◆ **TO DO**
Going from the line that contains "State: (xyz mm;" down to the last line in the listing below, reproduce every line exactly and include no others.

=======

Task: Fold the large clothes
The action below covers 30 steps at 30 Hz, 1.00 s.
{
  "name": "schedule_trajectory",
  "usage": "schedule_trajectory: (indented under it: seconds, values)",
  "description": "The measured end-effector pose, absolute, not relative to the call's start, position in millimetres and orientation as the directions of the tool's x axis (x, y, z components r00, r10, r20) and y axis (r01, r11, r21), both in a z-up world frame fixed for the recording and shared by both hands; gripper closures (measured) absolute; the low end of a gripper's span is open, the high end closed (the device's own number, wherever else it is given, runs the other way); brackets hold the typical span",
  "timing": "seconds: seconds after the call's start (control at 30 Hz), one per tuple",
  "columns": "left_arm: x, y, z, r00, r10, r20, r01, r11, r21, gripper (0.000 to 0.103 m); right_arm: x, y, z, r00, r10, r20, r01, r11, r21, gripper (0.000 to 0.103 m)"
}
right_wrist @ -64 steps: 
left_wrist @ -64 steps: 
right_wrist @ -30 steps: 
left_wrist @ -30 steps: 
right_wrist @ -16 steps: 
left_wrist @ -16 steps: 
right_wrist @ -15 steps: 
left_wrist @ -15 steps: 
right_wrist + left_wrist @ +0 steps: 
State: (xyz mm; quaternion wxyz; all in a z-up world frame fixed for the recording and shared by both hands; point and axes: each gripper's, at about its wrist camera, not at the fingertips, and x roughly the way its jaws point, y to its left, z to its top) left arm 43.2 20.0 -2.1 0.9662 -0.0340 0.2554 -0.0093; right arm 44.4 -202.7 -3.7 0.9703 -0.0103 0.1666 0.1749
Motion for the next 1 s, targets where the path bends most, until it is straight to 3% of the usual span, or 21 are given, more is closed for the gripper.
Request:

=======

◆ **COMPLETED EXERCISE**
State: (xyz mm; quaternion wxyz; all in a z-up world frame fixed for the recording and shared by both hands; point and axes: each gripper's, at about its wrist camera, not at the fingertips, and x roughly the way its jaws point, y to its left, z to its top) left arm 43.2 20.0 -2.1 0.9662 -0.0340 0.2554 -0.0093; right arm 44.4 -202.7 -3.7 0.9703 -0.0103 0.1666 0.1749
Motion for the next 1 s, targets where the path bends most, until it is straight to 3% of the usual span, or 21 are given, more is closed for the gripper.
Request:

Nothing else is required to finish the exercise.